ABOUT THIS EXERCISE> Find the lines below holding the word "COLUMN" and copy each of them.

AVAILABLE RECORDS>
○ ○ ○ ○

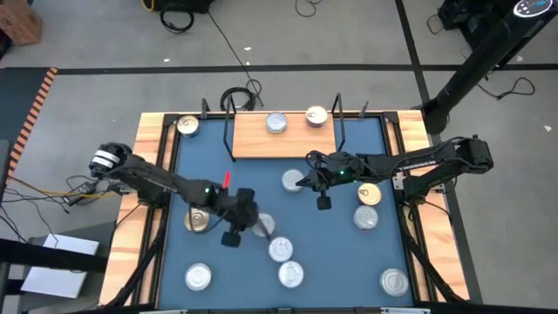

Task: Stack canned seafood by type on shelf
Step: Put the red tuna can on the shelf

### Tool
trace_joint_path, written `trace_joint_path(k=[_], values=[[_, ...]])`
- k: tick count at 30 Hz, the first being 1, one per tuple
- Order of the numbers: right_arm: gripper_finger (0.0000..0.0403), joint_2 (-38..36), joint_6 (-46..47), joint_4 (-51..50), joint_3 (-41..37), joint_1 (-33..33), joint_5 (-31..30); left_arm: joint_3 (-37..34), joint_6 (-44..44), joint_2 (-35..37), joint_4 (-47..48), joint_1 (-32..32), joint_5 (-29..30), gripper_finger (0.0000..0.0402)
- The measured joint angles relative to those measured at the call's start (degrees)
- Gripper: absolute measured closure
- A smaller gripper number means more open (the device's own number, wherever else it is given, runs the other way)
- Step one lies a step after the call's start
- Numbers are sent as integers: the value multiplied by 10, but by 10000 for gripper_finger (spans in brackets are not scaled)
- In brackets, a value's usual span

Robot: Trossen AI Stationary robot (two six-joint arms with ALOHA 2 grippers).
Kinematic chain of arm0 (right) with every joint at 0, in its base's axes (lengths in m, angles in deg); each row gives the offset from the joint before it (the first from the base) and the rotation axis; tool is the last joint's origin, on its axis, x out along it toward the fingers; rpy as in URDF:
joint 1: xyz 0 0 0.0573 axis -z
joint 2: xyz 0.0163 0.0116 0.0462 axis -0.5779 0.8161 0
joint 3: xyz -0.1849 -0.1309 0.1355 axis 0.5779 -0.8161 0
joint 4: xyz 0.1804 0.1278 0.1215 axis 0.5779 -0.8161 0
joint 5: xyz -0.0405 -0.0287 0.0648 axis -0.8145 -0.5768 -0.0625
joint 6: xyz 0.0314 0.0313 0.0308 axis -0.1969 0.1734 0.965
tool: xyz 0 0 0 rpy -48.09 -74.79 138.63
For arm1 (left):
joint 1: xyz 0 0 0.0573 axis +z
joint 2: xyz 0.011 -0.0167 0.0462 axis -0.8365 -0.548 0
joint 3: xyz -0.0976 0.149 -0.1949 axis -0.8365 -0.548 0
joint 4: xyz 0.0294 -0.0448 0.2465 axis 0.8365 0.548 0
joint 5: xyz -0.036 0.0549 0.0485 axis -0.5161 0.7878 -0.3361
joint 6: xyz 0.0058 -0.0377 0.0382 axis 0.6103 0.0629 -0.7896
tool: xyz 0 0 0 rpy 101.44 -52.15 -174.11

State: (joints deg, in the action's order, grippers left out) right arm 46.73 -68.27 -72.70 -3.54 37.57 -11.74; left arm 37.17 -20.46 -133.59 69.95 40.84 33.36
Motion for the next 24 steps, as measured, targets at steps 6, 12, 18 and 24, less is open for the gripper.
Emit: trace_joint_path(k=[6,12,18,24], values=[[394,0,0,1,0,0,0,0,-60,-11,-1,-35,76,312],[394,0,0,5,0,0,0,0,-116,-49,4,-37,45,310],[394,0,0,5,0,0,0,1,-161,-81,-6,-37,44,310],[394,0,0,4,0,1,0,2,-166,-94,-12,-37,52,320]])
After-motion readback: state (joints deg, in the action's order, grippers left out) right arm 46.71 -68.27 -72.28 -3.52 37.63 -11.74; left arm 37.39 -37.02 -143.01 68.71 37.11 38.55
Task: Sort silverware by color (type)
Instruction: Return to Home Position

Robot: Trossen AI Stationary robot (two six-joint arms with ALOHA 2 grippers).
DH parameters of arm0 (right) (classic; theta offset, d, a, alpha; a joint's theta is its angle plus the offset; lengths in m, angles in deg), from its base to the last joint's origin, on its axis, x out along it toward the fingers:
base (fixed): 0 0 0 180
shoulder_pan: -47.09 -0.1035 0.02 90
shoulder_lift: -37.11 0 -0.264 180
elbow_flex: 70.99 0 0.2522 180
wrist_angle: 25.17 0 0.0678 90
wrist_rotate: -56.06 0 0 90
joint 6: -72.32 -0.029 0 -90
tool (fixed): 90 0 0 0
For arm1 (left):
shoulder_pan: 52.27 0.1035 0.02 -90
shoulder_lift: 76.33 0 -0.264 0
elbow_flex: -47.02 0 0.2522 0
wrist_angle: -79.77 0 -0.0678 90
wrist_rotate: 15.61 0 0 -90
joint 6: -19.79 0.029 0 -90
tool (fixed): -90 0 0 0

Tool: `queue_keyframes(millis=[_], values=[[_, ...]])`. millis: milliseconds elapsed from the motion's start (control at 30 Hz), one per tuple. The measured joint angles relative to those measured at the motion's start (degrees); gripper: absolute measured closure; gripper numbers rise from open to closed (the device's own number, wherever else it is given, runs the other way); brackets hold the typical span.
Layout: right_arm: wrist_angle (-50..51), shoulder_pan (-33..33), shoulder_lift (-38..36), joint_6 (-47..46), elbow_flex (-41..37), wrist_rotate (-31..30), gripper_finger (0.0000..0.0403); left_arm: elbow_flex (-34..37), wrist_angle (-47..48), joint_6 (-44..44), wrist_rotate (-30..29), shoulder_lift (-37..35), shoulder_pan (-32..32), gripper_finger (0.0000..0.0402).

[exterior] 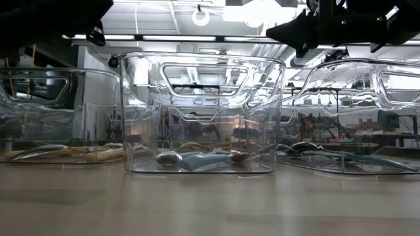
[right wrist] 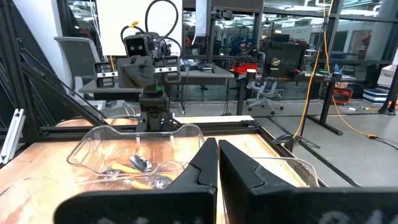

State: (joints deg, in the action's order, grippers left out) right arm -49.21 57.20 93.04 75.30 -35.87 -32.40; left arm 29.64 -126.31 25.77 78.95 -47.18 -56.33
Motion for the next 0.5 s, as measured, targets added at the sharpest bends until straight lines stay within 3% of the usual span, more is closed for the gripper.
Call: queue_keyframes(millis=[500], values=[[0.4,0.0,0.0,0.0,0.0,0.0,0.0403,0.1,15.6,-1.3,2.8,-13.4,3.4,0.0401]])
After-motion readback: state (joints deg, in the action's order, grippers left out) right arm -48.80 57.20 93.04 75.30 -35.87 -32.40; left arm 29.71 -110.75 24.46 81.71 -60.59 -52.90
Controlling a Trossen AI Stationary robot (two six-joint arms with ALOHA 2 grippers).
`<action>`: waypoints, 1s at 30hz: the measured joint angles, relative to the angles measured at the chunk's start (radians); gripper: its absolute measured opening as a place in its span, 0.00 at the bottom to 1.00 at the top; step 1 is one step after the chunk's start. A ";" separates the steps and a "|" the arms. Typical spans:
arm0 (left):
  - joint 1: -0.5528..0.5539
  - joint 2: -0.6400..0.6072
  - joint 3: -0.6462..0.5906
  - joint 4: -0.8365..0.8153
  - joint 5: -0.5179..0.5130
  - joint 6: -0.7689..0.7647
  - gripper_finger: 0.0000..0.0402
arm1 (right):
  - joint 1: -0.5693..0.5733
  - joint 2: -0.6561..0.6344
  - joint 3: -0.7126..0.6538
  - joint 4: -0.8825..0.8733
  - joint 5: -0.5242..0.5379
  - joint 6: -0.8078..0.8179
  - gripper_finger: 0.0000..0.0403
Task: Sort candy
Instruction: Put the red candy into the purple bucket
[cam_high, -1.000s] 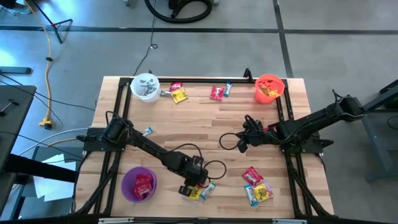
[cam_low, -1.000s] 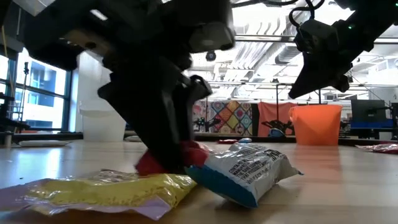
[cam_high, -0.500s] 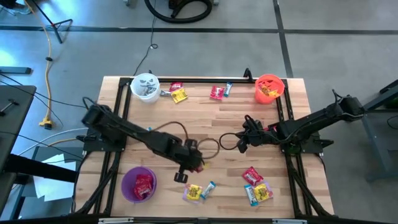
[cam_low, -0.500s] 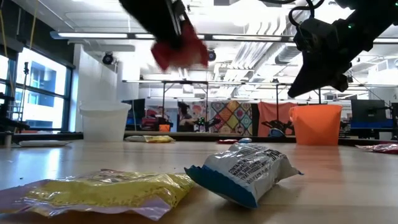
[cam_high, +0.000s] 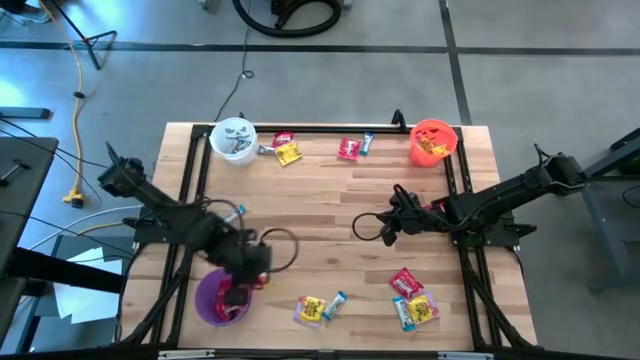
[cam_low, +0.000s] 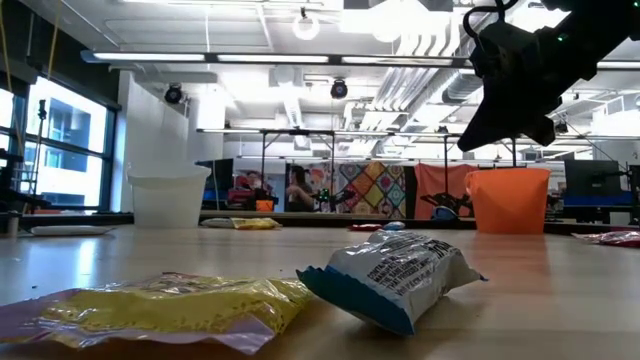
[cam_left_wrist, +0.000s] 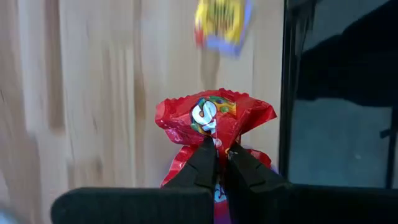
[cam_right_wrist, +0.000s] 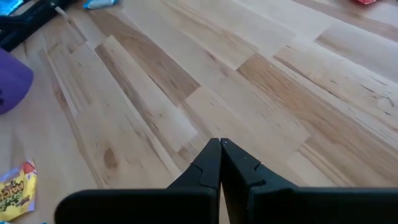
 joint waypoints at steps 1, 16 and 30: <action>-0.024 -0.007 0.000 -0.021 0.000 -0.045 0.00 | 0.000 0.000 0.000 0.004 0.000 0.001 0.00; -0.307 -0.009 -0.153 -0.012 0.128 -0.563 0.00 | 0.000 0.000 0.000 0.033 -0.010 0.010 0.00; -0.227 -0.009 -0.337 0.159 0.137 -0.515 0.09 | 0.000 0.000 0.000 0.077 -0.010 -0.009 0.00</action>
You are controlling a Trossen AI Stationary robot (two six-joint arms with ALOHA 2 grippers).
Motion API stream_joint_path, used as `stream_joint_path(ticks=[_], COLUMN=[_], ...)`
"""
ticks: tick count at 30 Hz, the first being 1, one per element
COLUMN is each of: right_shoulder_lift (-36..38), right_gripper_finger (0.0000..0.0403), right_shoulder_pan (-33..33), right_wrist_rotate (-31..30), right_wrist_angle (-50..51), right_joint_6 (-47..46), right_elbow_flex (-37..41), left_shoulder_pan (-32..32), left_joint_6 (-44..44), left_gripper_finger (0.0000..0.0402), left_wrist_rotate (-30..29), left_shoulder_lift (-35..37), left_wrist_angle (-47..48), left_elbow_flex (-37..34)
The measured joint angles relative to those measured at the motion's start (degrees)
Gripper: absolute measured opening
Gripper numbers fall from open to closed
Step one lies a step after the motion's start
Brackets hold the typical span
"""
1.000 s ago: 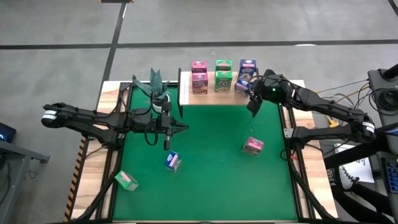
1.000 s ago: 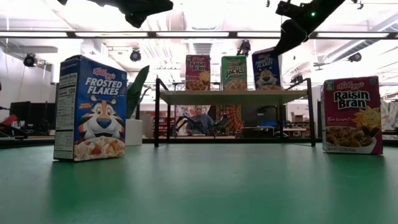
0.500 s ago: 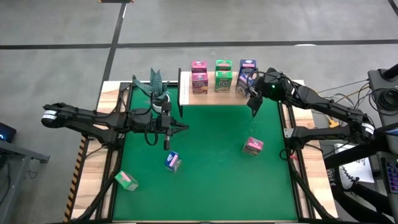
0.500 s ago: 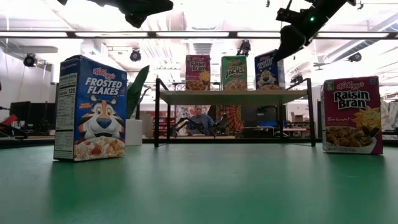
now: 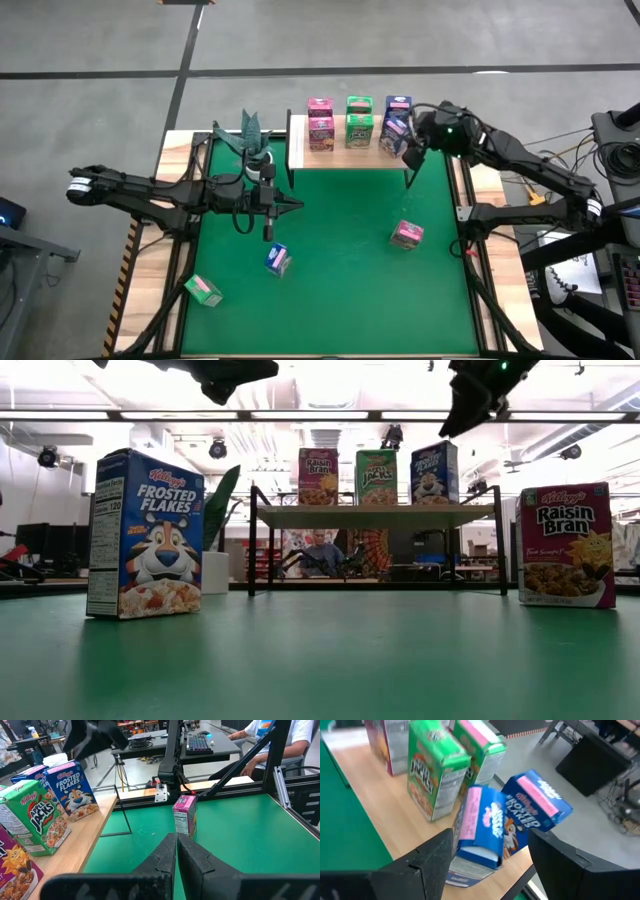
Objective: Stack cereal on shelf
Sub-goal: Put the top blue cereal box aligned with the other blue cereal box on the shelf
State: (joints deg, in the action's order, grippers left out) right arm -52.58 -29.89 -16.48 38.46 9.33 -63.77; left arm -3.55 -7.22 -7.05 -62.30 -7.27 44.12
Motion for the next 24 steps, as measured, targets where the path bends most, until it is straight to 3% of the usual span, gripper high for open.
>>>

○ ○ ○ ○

ANSWER TO THE EXERCISE>
Motion API stream_joint_path, used as `stream_joint_path(ticks=[_], COLUMN=[_], ...)`
COLUMN is each of: right_shoulder_lift (-36..38), right_gripper_finger (0.0000..0.0403), right_shoulder_pan (-33..33), right_wrist_rotate (-31..30), right_wrist_angle (-50..51), right_joint_6 (-47..46), right_elbow_flex (-37..41), left_shoulder_pan (-32..32), left_joint_6 (-44..44), left_gripper_finger (0.0000..0.0402), left_wrist_rotate (-30..29), left_shoulder_lift (-35..37), left_wrist_angle (-47..48), left_elbow_flex (-37..34)

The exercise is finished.